PROMPT: In the data below, find the line containing "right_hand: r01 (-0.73" and the line containing "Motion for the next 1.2", then reproduce them and every line between, exactly. Omit pictures.

Stored items:

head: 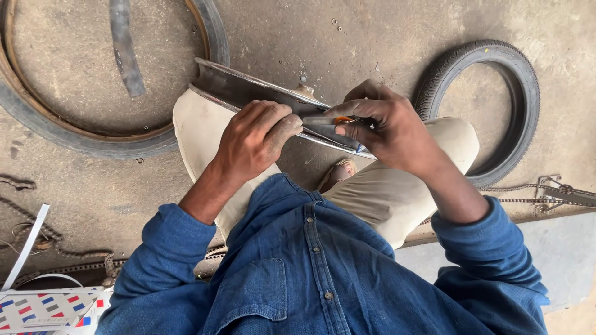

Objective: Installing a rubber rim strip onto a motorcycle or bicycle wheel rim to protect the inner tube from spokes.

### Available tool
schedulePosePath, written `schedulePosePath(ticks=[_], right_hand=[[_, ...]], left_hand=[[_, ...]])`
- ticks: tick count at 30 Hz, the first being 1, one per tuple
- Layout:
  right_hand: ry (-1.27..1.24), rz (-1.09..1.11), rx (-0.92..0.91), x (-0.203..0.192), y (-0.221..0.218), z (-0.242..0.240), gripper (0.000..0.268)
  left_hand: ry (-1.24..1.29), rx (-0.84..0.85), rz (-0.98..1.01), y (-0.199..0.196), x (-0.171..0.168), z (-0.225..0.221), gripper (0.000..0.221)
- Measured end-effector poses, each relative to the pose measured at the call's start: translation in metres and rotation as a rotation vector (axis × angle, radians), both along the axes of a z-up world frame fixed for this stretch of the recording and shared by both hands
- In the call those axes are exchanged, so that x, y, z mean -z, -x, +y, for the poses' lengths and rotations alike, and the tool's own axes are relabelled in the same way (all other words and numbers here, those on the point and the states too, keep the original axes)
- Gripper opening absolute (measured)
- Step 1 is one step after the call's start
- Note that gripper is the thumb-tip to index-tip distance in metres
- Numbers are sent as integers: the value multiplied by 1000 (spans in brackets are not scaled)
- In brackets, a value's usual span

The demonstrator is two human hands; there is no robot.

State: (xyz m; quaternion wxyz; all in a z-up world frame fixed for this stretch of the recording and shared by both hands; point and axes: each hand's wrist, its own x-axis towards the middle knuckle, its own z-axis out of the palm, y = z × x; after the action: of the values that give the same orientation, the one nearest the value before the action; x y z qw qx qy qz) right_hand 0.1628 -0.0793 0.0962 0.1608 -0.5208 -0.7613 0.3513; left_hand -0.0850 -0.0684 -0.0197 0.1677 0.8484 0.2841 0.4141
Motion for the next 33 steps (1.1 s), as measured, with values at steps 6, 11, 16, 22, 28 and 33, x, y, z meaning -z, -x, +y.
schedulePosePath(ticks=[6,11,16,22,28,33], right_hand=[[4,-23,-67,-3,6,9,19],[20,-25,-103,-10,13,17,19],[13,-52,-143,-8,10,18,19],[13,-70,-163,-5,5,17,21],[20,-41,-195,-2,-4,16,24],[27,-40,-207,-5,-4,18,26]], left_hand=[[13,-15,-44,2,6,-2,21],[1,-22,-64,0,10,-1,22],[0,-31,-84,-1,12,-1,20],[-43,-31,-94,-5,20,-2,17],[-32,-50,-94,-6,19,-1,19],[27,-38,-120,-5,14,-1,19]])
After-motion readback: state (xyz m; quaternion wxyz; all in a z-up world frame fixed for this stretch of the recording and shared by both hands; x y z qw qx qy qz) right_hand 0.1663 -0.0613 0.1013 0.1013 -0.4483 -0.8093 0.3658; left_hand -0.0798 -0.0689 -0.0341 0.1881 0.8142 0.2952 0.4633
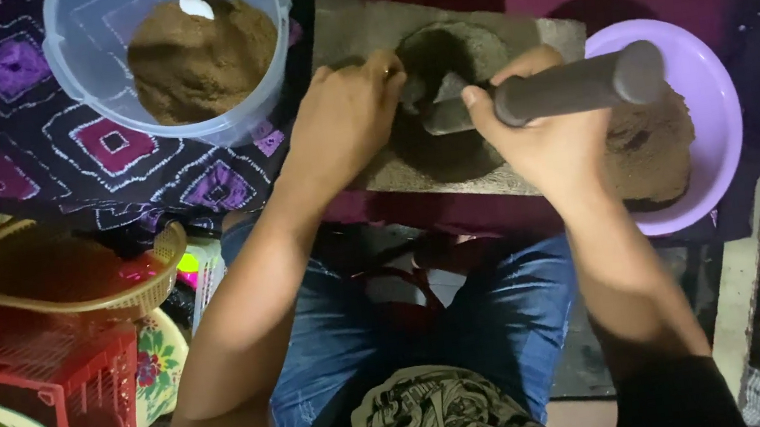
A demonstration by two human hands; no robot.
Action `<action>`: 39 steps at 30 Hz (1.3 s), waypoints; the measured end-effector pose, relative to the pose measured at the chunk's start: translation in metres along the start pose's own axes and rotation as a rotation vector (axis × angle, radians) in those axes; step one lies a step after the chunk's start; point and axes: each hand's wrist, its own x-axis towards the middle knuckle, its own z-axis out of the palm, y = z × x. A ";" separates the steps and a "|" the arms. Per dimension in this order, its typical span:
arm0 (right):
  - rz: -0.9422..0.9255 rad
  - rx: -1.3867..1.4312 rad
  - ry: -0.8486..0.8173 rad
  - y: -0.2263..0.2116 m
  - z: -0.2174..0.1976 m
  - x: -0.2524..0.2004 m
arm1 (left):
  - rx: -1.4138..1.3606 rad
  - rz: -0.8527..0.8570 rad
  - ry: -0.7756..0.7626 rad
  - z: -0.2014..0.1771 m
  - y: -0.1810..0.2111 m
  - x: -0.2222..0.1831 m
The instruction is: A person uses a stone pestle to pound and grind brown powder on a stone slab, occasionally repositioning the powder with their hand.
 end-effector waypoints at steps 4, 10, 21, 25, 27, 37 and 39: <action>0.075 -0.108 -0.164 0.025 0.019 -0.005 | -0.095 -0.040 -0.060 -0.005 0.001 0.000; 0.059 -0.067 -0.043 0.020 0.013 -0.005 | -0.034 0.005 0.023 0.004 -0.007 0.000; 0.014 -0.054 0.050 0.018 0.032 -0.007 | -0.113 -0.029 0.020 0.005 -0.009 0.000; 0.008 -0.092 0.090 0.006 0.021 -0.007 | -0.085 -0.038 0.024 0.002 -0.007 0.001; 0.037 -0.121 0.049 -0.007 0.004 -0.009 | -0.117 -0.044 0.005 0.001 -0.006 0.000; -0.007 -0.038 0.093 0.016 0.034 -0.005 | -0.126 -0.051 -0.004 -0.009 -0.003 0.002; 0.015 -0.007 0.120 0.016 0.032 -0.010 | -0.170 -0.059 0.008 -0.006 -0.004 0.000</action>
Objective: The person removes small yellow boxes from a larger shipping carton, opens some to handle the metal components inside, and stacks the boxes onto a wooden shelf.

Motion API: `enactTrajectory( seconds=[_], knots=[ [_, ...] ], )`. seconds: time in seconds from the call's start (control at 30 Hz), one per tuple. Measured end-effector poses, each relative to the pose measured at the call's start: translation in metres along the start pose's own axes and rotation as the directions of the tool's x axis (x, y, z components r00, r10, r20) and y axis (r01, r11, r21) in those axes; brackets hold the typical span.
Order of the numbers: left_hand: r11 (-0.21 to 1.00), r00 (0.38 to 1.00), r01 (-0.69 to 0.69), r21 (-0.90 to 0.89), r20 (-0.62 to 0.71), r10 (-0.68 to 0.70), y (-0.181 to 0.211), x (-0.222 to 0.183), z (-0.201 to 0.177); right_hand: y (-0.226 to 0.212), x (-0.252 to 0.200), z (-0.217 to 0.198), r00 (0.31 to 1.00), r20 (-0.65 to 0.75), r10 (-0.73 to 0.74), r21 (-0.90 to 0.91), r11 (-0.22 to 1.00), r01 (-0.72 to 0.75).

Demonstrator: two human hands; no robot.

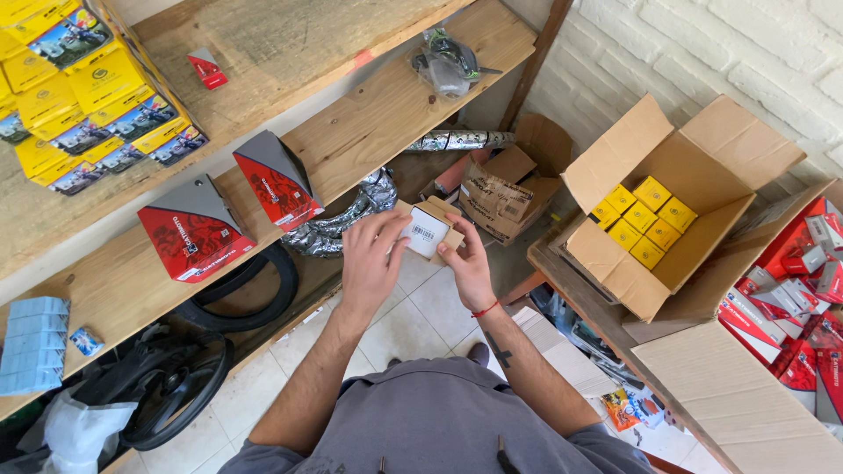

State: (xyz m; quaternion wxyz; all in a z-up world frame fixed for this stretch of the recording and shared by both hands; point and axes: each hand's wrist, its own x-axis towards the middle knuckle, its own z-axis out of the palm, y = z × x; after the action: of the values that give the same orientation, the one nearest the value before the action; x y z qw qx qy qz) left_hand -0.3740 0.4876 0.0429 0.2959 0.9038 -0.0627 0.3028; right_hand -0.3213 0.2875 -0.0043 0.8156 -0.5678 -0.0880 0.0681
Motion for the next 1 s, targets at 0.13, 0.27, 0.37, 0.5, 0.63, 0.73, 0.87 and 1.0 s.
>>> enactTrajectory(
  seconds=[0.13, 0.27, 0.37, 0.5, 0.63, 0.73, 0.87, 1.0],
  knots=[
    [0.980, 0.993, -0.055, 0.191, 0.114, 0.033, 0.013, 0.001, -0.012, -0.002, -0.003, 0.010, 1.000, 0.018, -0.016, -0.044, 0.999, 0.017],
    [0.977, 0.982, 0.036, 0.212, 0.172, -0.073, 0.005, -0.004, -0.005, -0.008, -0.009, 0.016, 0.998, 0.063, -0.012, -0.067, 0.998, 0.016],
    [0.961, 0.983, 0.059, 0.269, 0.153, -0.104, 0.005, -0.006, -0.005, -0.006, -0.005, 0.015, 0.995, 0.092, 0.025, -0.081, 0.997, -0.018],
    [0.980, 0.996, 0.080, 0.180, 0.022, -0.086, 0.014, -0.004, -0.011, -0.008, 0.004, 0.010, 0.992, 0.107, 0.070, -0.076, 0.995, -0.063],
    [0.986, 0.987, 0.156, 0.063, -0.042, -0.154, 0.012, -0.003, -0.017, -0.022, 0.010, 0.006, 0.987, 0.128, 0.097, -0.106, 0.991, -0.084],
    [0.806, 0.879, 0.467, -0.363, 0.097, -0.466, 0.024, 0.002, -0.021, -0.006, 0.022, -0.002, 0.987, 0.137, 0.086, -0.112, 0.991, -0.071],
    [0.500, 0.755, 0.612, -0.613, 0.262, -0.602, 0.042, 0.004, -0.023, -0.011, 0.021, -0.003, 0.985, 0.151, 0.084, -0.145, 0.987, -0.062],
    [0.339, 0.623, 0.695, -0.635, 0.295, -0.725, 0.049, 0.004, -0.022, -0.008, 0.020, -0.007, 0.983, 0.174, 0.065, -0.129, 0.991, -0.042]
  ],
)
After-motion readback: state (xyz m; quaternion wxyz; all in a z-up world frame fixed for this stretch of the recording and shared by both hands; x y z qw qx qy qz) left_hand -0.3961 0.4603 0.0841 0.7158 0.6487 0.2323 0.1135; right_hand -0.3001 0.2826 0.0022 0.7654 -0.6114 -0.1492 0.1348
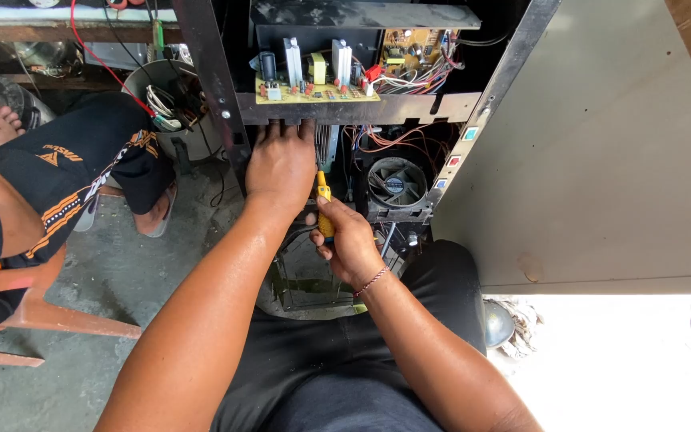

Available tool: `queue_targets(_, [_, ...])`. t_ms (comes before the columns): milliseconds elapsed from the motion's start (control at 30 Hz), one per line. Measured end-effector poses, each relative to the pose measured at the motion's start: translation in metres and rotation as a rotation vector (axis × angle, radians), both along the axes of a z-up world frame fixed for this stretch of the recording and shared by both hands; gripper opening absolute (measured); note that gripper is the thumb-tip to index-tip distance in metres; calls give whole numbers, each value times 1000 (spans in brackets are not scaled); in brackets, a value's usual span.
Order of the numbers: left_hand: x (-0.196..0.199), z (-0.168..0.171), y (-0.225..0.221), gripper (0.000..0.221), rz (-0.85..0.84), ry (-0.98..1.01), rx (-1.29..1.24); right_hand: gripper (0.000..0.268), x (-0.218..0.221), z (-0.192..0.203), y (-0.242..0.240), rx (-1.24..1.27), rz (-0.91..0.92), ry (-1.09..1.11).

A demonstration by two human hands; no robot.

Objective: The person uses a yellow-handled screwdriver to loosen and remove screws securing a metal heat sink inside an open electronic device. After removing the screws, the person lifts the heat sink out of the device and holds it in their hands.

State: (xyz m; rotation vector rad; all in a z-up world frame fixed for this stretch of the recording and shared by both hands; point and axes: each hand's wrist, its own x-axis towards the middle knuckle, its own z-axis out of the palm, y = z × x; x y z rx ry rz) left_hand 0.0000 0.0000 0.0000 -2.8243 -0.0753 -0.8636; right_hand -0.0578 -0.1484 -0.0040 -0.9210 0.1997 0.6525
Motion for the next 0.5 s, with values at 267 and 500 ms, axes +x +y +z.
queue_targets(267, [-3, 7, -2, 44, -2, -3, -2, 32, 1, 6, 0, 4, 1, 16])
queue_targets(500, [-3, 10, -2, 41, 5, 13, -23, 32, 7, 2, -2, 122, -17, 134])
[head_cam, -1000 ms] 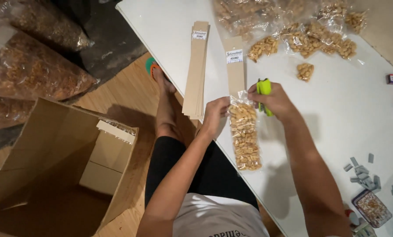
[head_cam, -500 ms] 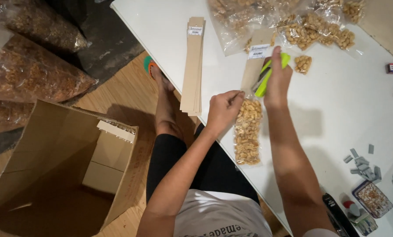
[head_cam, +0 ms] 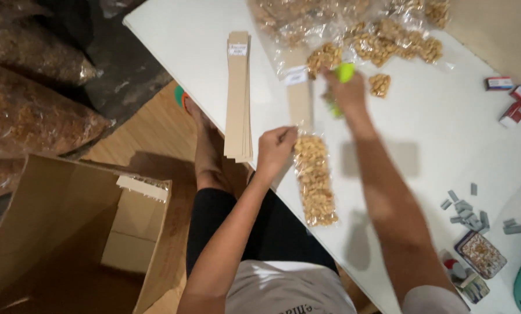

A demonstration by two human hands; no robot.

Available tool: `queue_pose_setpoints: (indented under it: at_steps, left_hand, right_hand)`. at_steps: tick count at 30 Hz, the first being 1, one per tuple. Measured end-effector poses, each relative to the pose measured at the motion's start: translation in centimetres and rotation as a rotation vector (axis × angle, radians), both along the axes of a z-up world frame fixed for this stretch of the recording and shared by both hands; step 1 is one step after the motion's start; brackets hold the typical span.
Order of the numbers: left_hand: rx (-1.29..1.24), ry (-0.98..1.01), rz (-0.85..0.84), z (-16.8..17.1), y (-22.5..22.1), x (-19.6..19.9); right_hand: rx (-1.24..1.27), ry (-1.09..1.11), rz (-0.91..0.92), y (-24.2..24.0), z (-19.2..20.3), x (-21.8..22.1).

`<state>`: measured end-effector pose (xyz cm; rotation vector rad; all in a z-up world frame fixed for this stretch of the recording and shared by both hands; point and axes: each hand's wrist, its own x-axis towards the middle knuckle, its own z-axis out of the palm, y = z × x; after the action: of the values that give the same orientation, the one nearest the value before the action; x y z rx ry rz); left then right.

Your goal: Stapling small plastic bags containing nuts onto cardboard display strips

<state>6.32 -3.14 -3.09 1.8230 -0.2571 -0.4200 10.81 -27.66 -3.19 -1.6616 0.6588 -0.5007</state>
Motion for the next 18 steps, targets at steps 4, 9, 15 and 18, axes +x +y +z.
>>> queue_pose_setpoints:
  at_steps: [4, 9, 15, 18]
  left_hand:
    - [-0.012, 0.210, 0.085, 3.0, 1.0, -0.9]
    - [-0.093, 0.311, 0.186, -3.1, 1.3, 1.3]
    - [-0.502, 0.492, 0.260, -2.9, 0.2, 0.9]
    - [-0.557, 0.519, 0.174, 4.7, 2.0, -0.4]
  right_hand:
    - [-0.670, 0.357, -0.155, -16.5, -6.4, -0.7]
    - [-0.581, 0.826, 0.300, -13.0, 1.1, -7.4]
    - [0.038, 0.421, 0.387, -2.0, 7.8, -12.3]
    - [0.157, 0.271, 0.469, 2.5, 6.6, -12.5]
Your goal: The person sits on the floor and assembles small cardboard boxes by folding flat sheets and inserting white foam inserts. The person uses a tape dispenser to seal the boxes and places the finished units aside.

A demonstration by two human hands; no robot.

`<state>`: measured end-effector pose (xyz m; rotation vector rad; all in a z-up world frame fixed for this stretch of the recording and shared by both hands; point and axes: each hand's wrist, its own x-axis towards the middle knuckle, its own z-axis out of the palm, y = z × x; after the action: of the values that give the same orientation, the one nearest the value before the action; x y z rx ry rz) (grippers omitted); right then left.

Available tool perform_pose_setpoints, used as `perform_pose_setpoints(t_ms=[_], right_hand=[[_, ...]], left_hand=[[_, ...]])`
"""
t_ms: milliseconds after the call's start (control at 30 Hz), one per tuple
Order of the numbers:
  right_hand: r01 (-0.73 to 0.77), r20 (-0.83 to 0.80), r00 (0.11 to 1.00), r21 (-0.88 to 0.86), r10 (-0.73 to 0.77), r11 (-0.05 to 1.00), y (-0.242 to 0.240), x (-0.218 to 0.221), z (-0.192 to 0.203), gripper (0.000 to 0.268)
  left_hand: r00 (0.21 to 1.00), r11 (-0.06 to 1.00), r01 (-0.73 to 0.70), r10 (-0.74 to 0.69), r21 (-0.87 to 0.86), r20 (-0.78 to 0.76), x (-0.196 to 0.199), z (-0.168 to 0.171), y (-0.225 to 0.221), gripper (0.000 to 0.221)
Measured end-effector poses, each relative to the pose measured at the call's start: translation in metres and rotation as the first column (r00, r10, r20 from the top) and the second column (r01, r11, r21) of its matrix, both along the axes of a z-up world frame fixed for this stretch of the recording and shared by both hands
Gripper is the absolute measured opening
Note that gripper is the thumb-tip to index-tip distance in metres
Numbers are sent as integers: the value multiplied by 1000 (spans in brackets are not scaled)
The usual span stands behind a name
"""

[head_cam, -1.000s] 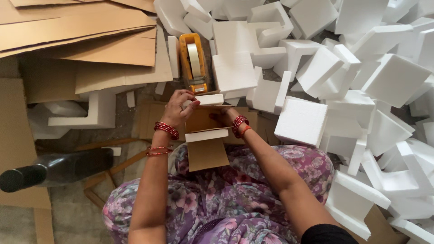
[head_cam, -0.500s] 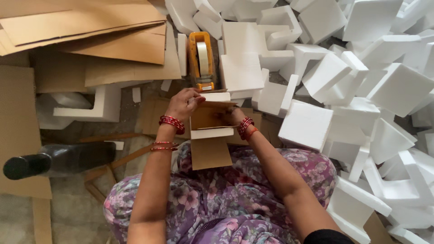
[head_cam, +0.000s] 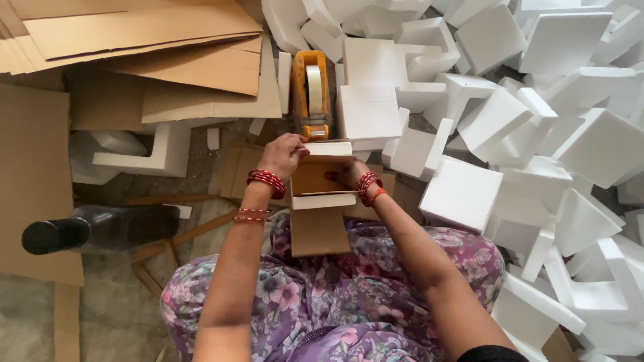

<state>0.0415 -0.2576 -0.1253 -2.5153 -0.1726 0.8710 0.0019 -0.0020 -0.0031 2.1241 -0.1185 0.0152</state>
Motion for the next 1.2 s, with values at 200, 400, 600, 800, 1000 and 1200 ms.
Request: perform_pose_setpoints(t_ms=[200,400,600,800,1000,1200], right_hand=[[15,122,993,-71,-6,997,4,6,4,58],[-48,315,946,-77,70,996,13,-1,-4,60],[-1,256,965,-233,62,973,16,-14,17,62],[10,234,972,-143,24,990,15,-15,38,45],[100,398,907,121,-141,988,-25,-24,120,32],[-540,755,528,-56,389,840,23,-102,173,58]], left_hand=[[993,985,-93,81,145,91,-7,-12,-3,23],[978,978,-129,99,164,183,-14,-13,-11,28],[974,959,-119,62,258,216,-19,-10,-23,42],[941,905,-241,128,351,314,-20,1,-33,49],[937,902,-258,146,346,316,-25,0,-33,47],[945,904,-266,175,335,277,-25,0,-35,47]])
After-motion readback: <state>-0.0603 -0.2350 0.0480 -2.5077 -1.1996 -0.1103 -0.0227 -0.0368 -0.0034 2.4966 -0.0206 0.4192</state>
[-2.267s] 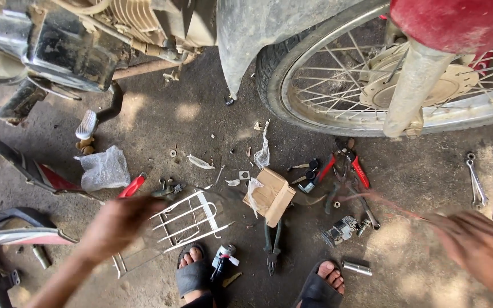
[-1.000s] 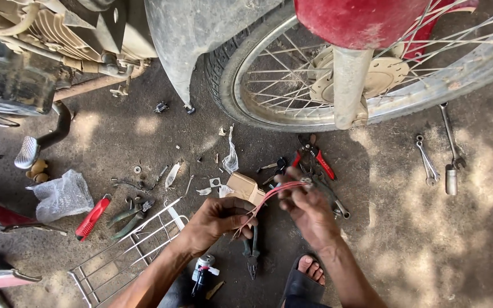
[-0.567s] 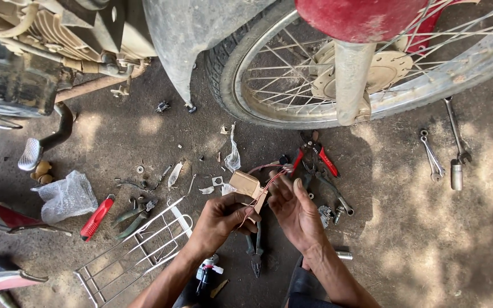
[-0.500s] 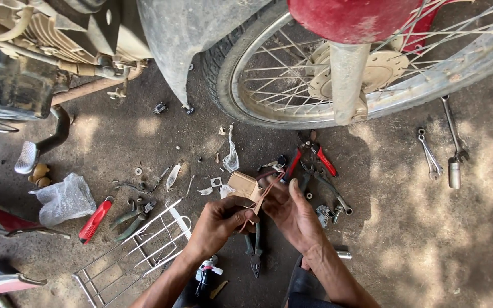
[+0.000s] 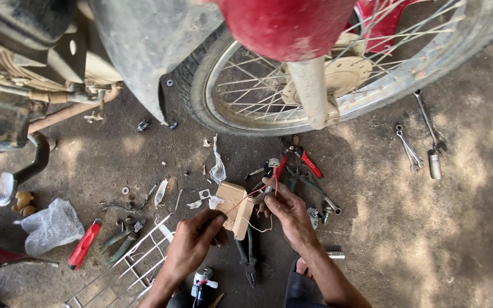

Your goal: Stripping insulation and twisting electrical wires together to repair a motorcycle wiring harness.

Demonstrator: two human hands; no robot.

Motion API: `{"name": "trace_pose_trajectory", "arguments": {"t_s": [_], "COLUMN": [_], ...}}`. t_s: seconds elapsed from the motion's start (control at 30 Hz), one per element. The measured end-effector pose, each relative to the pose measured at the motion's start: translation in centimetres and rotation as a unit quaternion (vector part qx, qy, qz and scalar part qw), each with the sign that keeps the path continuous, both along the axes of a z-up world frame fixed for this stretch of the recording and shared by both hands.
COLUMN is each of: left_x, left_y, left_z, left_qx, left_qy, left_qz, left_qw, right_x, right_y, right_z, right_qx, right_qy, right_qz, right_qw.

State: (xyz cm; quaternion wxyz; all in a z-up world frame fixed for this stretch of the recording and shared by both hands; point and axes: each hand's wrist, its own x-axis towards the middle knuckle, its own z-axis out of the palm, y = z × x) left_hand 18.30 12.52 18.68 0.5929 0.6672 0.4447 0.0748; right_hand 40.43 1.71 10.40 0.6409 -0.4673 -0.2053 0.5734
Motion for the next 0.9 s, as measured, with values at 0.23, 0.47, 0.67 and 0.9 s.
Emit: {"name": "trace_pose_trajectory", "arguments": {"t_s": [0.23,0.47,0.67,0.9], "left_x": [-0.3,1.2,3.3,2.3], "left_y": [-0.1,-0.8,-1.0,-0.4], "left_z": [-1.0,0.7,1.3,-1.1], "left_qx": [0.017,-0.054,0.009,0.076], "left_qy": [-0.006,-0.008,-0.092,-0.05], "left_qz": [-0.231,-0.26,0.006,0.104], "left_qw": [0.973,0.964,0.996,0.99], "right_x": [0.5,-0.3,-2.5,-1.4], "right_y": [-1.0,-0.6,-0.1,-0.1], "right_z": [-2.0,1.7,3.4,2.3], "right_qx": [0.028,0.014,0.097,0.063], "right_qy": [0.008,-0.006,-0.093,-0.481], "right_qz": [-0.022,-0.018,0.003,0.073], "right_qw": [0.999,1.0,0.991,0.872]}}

ANSWER BOX:
  right_hand: r01 (-0.73 to 0.77), r20 (-0.83 to 0.80), r00 (0.11 to 1.00), r21 (-0.88 to 0.86), r10 (-0.73 to 0.77), r11 (-0.05 to 1.00), y (-0.242 to 0.240), x (-0.218 to 0.221), z (-0.192 to 0.203), gripper (0.000 to 0.268)
  left_hand: r00 (0.21 to 1.00), r11 (-0.06 to 1.00), r01 (-0.73 to 0.70), r10 (-0.74 to 0.69), r21 (-0.87 to 0.86), r20 (-0.78 to 0.76), x (-0.196 to 0.199), z (-0.168 to 0.171), y (-0.225 to 0.221), gripper (0.000 to 0.221)
Measured end-effector poses, each relative to the pose measured at the call's start: translation in metres and rotation as the first column (r00, r10, r20 from the top) and the second column (r01, r11, r21) of its matrix, both along the axes of a z-up world frame fixed for this stretch of the recording and shared by both hands
Gripper is the absolute measured opening
Note that gripper is the thumb-tip to index-tip distance in metres
Numbers are sent as integers: the value multiplied by 1000 (spans in brackets are not scaled)
The usual span stands behind a name
"""

[head_cam, -1.000s] 
[head_cam, -0.500s] 
[head_cam, +0.000s] 

<state>0.0415 -0.2576 -0.1253 -2.5153 -0.1726 0.8710 0.0019 -0.0020 -0.0031 2.1241 -0.1185 0.0152</state>
Motion for the next 1.2 s, with values at 200, 400, 600, 800, 1000 and 1200 ms.

This finishes the response to the exercise.